David Amiel, ministre de l’Action et des Comptes publics, a présenté le 25 février en conseil des ministres le projet de loi "portant diverses mesures urgentes de sécurisation du droit de la fonction publique".

Le projet de texte avait été soumis au début de l'année au Conseil commun de la fonction publique, qui avait émis un avis favorable à son sujet (voir notre article). Composé de seulement six articles, il vise à limiter le risque contentieux, auquel est exposé l’État, du fait de récentes décisions du Conseil constitutionnel visant le code général de la fonction publique et d'erreurs contenues dans la partie législative de ce même code. Plusieurs concernent les collectivités et leurs agents.

L'article 2 a pour objet de tenir compte d'une décision du Conseil constitutionnel du 4 octobre 2024, par laquelle la haute juridiction a déclaré contraire à la Constitution les dispositions du code général de la fonction publique portant sur les garanties offertes aux agents publics engagés dans une procédure disciplinaire. Motif de la censure : ces dispositions ne prévoient pas actuellement que le fonctionnaire concerné doit être informé de son droit de se taire. Les Sages fondaient notamment leur décision sur le fait que les déclarations du fonctionnaire devant le conseil de discipline "sont susceptibles d’être portées à la connaissance de l’autorité investie du pouvoir de sanction". Selon la Fédération nationale des centres de gestion, "plus de 8.800 sanctions disciplinaires" ont été prononcées à l’encontre de "fonctionnaires" territoriaux.

L'article 3 instaure de manière pérenne une procédure permettant la titularisation des apprentis en situation de handicap à la fin de leur contrat d'apprentissage. Leur aptitude professionnelle sera vérifiée par une commission de titularisation. Il s'agit de pérenniser et généraliser une expérimentation, mise en place par la loi du 6 août 2019 de transformation de la fonction publique et qui a pris fin en août 2025. Le dispositif est jugé pertinent par les employeurs publics, malgré un recours assez limité.
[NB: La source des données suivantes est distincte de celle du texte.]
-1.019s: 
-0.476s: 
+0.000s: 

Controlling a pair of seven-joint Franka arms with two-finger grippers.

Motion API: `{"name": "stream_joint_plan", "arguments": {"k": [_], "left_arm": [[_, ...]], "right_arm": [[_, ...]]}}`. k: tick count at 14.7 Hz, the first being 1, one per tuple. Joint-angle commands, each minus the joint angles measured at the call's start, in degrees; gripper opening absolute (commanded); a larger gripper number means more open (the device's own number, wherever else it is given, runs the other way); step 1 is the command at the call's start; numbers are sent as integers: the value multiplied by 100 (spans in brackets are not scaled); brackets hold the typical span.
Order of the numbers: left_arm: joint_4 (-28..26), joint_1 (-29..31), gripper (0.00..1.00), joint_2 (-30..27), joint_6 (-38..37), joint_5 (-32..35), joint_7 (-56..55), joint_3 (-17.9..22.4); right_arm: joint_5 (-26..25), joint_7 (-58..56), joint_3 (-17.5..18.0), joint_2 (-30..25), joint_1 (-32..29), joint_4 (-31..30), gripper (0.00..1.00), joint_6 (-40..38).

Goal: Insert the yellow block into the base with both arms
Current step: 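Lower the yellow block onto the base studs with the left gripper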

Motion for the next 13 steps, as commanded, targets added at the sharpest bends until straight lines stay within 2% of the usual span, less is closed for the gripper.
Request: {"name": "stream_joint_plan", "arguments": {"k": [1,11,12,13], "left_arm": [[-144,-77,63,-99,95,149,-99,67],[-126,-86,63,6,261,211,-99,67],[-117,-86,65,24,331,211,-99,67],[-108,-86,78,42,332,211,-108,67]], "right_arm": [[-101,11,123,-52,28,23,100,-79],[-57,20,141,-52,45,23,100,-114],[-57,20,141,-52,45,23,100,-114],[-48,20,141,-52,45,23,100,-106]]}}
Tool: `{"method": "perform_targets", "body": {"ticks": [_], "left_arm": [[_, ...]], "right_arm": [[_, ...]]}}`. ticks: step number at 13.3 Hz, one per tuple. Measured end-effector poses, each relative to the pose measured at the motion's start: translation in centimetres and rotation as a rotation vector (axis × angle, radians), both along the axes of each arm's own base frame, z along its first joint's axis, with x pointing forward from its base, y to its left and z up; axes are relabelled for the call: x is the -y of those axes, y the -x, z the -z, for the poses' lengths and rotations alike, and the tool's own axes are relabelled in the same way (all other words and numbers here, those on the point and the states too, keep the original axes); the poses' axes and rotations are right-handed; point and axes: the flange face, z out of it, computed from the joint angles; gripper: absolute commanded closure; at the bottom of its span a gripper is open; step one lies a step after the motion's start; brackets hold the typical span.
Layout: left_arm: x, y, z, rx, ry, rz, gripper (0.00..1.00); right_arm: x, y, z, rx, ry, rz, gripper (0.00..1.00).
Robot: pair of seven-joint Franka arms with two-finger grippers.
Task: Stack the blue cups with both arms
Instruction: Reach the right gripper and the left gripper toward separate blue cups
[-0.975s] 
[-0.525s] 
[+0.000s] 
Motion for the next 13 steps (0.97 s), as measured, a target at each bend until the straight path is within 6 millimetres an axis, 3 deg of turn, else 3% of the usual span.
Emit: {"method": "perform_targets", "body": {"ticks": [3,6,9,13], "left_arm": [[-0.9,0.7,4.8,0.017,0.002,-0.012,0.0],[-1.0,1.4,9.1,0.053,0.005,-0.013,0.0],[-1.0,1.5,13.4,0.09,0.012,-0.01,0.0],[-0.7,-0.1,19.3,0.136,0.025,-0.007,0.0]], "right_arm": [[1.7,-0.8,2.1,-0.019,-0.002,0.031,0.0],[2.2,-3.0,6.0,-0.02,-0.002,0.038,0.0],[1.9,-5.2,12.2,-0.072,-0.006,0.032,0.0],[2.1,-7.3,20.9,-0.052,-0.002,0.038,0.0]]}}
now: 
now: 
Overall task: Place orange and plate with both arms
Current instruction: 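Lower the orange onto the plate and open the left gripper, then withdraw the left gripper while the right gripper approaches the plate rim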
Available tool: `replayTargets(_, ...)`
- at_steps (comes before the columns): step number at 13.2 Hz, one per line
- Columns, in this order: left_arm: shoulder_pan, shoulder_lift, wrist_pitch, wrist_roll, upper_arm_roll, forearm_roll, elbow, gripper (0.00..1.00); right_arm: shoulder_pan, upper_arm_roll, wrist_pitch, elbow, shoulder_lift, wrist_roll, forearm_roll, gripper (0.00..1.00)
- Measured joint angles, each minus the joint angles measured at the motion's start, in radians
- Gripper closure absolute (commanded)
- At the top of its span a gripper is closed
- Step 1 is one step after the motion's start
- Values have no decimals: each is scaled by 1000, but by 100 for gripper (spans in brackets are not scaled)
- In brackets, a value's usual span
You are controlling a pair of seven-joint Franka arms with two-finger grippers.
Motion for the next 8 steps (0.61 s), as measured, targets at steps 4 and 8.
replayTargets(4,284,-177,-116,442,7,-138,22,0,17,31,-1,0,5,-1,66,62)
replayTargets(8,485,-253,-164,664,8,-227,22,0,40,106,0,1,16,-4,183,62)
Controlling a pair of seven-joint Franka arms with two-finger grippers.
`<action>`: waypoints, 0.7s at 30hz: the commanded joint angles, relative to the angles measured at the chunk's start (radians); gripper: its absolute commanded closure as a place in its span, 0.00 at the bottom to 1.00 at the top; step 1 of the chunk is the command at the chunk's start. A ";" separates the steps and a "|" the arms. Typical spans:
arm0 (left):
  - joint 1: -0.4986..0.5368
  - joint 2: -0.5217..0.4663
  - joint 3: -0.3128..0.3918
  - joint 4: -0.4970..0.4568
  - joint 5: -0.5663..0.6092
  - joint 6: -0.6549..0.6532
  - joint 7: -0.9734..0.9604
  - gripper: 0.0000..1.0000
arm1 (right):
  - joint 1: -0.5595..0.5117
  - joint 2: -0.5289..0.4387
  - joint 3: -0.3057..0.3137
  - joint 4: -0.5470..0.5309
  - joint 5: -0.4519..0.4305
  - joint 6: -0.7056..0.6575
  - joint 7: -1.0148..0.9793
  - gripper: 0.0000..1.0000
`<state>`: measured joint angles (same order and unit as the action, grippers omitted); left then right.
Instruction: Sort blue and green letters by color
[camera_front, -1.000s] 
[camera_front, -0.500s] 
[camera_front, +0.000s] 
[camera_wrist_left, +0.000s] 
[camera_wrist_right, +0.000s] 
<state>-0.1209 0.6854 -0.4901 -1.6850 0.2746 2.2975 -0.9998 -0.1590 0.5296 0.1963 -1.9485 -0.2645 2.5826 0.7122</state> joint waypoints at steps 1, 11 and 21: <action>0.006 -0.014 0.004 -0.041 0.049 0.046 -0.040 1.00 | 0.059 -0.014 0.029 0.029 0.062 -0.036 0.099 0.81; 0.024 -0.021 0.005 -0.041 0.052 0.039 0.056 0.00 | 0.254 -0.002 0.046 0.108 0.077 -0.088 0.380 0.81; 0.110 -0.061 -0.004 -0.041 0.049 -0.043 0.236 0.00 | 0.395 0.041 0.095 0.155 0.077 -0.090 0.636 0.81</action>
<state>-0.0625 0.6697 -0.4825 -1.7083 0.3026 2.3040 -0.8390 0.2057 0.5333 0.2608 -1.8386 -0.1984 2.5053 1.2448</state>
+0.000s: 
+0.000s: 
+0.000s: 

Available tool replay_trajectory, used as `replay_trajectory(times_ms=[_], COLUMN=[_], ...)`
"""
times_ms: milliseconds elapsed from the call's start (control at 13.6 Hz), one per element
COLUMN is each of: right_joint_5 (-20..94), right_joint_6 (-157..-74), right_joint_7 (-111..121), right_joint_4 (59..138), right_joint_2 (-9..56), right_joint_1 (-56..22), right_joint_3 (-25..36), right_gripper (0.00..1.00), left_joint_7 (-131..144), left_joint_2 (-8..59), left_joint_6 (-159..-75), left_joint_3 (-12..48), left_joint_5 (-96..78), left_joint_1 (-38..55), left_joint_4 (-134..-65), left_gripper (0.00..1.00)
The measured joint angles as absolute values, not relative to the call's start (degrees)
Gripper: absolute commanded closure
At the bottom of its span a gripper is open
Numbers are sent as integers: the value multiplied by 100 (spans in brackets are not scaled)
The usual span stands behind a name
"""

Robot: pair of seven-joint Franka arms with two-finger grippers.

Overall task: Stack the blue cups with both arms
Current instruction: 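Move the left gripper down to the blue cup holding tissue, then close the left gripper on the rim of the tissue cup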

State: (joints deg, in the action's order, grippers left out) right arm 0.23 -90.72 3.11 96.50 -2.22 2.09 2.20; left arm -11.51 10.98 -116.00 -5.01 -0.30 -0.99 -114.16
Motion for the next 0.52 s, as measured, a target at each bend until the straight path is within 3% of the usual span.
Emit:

Pour "élargir le vivier des apprentis susceptibles de bénéficier de cette mesure", le délai permettant à l'employeur de proposer un emploi à l’apprenti sera étendu (il passera à deux ans à l’issue du contrat d’apprentissage).

L'article 6 vise à autoriser le gouvernement à prendre par ordonnance toute mesure relevant du domaine de la loi permettant de remédier, à droit constant, à des erreurs figurant dans la partie législative du code général de la fonction publique, en vigueur depuis le 1er mars 2022. Certaines des "imperfections" touchent des dispositions s'appliquant aux collectivités territoriales.

L'article 5 a pour objet la ratification de l’ordonnance du 24 novembre 2021 qui portait les dispositions législatives de ce nouveau code.